◆ **DIRECTIONS FOR THIS TASK**:
Reproduce all records verbatim.

EXERCISE MATERIALS Block Start

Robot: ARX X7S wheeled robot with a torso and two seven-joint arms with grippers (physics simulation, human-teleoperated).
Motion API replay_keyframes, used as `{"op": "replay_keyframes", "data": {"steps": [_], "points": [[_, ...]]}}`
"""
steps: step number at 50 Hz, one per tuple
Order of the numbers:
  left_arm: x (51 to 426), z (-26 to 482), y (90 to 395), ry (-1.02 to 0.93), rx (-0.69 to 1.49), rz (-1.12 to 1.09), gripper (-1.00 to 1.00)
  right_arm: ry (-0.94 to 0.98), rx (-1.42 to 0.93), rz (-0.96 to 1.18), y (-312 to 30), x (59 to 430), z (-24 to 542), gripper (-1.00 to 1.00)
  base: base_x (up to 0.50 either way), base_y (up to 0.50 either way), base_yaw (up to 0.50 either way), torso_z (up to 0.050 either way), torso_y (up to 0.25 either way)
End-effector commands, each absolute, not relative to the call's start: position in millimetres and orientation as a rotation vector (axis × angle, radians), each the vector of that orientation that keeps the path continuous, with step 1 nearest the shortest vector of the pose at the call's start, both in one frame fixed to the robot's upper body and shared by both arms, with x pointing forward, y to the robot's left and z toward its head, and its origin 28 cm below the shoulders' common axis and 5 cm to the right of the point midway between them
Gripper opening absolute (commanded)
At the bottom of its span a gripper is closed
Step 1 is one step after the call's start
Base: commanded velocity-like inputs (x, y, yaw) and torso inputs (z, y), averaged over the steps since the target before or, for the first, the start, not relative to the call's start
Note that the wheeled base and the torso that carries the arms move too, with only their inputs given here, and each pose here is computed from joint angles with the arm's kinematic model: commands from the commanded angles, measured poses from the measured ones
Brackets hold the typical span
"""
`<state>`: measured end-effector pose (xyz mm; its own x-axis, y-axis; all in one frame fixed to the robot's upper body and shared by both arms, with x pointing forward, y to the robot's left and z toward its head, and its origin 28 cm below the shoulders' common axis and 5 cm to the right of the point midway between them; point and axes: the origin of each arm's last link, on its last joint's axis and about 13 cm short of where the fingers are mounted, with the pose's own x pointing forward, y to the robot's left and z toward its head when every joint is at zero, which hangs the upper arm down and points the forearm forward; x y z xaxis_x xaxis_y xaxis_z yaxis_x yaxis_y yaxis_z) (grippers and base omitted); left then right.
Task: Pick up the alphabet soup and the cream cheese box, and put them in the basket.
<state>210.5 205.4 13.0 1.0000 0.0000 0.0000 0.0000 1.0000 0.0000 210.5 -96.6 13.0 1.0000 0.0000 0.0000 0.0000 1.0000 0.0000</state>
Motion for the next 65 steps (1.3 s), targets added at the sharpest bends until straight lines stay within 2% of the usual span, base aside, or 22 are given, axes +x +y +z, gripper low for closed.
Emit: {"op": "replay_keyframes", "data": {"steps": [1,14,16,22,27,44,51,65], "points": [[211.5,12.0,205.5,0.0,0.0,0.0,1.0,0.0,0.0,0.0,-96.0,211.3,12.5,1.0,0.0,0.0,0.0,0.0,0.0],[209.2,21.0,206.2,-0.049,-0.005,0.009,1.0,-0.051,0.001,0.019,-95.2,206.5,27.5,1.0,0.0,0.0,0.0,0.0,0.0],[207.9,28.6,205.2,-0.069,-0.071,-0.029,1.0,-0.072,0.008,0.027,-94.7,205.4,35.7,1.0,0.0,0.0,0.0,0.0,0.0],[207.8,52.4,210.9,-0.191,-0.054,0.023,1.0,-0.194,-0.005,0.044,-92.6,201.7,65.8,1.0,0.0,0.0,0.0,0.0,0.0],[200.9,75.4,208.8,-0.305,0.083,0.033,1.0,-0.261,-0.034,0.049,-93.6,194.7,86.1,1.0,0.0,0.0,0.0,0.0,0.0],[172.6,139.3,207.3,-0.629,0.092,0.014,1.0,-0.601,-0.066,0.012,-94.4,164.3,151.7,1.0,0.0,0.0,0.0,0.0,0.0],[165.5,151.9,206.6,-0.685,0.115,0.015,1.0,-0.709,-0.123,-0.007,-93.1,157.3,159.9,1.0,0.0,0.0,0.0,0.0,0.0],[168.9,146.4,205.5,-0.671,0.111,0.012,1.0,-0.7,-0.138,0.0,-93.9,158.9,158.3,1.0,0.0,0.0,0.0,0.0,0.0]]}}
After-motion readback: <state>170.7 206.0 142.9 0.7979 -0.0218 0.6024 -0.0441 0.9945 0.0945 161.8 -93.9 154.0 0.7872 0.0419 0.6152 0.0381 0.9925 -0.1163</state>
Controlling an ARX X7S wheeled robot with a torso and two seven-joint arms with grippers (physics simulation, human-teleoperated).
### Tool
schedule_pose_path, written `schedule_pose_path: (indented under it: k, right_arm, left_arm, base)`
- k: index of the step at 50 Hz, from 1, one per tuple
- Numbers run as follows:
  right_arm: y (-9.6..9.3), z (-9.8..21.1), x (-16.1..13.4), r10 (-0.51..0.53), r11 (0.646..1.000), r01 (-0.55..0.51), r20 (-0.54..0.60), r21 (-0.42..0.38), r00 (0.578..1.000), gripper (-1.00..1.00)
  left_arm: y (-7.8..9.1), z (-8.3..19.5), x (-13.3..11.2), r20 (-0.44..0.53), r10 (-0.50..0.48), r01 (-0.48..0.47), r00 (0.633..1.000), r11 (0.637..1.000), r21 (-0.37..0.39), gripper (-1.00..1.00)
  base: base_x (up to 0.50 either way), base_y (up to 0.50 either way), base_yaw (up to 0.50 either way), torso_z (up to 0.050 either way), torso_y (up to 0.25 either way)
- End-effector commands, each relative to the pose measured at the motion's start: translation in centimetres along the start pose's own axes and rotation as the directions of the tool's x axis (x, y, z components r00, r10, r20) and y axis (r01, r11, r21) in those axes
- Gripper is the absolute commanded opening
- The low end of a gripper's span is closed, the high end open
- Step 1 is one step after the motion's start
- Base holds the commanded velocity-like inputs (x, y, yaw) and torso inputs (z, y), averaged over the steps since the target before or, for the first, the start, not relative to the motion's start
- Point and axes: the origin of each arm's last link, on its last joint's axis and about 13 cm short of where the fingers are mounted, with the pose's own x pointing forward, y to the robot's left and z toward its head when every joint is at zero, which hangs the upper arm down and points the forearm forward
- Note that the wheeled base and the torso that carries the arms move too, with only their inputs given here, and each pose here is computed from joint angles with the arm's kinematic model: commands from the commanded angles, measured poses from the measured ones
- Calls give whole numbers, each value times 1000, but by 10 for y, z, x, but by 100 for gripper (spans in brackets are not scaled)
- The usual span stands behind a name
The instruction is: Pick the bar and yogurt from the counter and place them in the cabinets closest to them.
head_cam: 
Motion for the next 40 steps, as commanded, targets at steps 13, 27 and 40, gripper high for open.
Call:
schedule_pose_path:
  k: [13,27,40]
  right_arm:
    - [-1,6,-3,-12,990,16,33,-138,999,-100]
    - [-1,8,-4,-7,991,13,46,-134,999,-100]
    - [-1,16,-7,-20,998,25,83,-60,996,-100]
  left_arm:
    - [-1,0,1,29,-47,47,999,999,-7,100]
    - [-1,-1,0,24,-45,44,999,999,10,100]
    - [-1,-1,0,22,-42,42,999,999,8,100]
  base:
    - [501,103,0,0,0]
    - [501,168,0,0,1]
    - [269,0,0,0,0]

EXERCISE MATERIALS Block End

◆ **ANSWER BELOW**:
Robot: ARX X7S wheeled robot with a torso and two seven-joint arms with grippers (physics simulation, human-teleoperated).
Motion API replay_keyframes, used as `{"op": "replay_keyframes", "data": {"steps": [_], "points": [[_, ...]]}}`
"""
steps: step number at 50 Hz, one per tuple
Order of the numbers:
  left_arm: x (51 to 426), z (-26 to 482), y (90 to 395), ry (-1.02 to 0.93), rx (-0.69 to 1.49), rz (-1.12 to 1.09), gripper (-1.00 to 1.00)
  right_arm: ry (-0.94 to 0.98), rx (-1.42 to 0.93), rz (-0.96 to 1.18), y (-312 to 30), x (59 to 430), z (-24 to 542), gripper (-1.00 to 1.00)
  base: base_x (up to 0.50 either way), base_y (up to 0.50 either way), base_yaw (up to 0.50 either way), torso_z (up to 0.050 either way), torso_y (up to 0.25 either way)
End-effector commands, each absolute, not relative to the call's start: position in millimetres and orientation as a rotation vector (axis × angle, radians), each the vector of that orientation that keeps the path continuous, with step 1 nearest the shortest vector of the pose at the call's start, both in one frame fixed to the robot's upper body and shared by both arms, with x pointing forward, y to the robot's left and z toward its head, and its origin 28 cm below the shoulders' common axis and 5 cm to the right of the point midway between them
Gripper opening absolute (commanded)
At the bottom of its span a gripper is closed
Step 1 is one step after the call's start
Base: commanded velocity-like inputs (x, y, yaw) and torso inputs (z, y), averaged over the steps since the target before or, for the first, the start, not relative to the call's start
Note that the wheeled base and the torso that carries the arms move too, with only their inputs given here, and each pose here is computed from joint angles with the arm's kinematic model: commands from the commanded angles, measured poses from the measured ones
Brackets hold the typical span
"""
`<state>`: measured end-effector pose (xyz mm; its own x-axis, y-axis; all in one frame fixed to the robot's upper body and shared by both arms, with x pointing forward, y to the robot's left and z toward its head, and its origin 28 cm below the shoulders' common axis and 5 cm to the right of the point midway between them; point and axes: the origin of each arm's last link, on its last joint's axis and about 13 cm short of where the fingers are mounted, with the pose's own x pointing forward, y to the robot's left and z toward its head when every joint is at zero, which hangs the upper arm down and points the forearm forward; x y z xaxis_x xaxis_y xaxis_z yaxis_x yaxis_y yaxis_z) (grippers and base omitted); left then right.
Task: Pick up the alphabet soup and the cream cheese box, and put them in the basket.
<state>210.5 205.4 13.0 1.0000 0.0000 0.0000 0.0000 1.0000 0.0000 210.5 -96.6 13.0 1.0000 0.0000 0.0000 0.0000 1.0000 0.0000</state>
Motion for the next 65 steps (1.3 s), targets added at the sharpest bends until straight lines stay within 2% of the usual span, base aside, or 22 are given, axes +x +y +z, gripper low for closed.
Emit: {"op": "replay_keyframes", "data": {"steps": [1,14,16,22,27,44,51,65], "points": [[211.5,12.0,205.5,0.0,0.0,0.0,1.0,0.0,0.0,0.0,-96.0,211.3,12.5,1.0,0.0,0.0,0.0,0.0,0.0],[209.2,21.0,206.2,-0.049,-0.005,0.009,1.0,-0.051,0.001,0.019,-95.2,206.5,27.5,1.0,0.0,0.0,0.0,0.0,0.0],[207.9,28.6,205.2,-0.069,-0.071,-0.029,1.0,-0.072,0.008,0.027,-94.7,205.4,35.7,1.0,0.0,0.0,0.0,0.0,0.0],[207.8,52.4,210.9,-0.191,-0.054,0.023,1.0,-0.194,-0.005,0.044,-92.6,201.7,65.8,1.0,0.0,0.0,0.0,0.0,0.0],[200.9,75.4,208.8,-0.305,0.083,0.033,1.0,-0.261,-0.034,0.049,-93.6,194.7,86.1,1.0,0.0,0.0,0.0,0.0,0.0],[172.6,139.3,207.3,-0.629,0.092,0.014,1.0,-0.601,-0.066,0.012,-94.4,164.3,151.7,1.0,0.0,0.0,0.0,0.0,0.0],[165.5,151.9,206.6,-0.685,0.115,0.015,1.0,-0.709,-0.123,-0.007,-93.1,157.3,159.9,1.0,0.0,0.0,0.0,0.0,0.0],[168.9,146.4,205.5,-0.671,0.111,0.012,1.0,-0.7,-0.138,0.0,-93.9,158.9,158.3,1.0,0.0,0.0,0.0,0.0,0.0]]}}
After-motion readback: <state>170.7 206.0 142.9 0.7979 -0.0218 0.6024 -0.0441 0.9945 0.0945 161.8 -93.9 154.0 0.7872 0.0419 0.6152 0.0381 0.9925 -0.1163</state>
Controlling an ARX X7S wheeled robot with a torso and two seven-joint arms with grippers (physics simulation, human-teleoperated).
### Tool
schedule_pose_path, written `schedule_pose_path: (indented under it: k, right_arm, left_arm, base)`
- k: index of the step at 50 Hz, from 1, one per tuple
- Numbers run as follows:
  right_arm: y (-9.6..9.3), z (-9.8..21.1), x (-16.1..13.4), r10 (-0.51..0.53), r11 (0.646..1.000), r01 (-0.55..0.51), r20 (-0.54..0.60), r21 (-0.42..0.38), r00 (0.578..1.000), gripper (-1.00..1.00)
  left_arm: y (-7.8..9.1), z (-8.3..19.5), x (-13.3..11.2), r20 (-0.44..0.53), r10 (-0.50..0.48), r01 (-0.48..0.47), r00 (0.633..1.000), r11 (0.637..1.000), r21 (-0.37..0.39), gripper (-1.00..1.00)
  base: base_x (up to 0.50 either way), base_y (up to 0.50 either way), base_yaw (up to 0.50 either way), torso_z (up to 0.050 either way), torso_y (up to 0.25 either way)
- End-effector commands, each relative to the pose measured at the motion's start: translation in centimetres along the start pose's own axes and rotation as the directions of the tool's x axis (x, y, z components r00, r10, r20) and y axis (r01, r11, r21) in those axes
- Gripper is the absolute commanded opening
- The low end of a gripper's span is closed, the high end open
- Step 1 is one step after the motion's start
- Base holds the commanded velocity-like inputs (x, y, yaw) and torso inputs (z, y), averaged over the steps since the target before or, for the first, the start, not relative to the motion's start
- Point and axes: the origin of each arm's last link, on its last joint's axis and about 13 cm short of where the fingers are mounted, with the pose's own x pointing forward, y to the robot's left and z toward its head when every joint is at zero, which hangs the upper arm down and points the forearm forward
- Note that the wheeled base and the torso that carries the arms move too, with only their inputs given here, and each pose here is computed from joint angles with the arm's kinematic model: commands from the commanded angles, measured poses from the measured ones
- Calls give whole numbers, each value times 1000, but by 10 for y, z, x, but by 100 for gripper (spans in brackets are not scaled)
- The usual span stands behind a name
The instruction is: Pick the bar and yogurt from the counter and place them in the cabinets closest to them.
head_cam: 
Motion for the next 40 steps, as commanded, targets at steps 13, 27 and 40, gripper high for open.
Call:
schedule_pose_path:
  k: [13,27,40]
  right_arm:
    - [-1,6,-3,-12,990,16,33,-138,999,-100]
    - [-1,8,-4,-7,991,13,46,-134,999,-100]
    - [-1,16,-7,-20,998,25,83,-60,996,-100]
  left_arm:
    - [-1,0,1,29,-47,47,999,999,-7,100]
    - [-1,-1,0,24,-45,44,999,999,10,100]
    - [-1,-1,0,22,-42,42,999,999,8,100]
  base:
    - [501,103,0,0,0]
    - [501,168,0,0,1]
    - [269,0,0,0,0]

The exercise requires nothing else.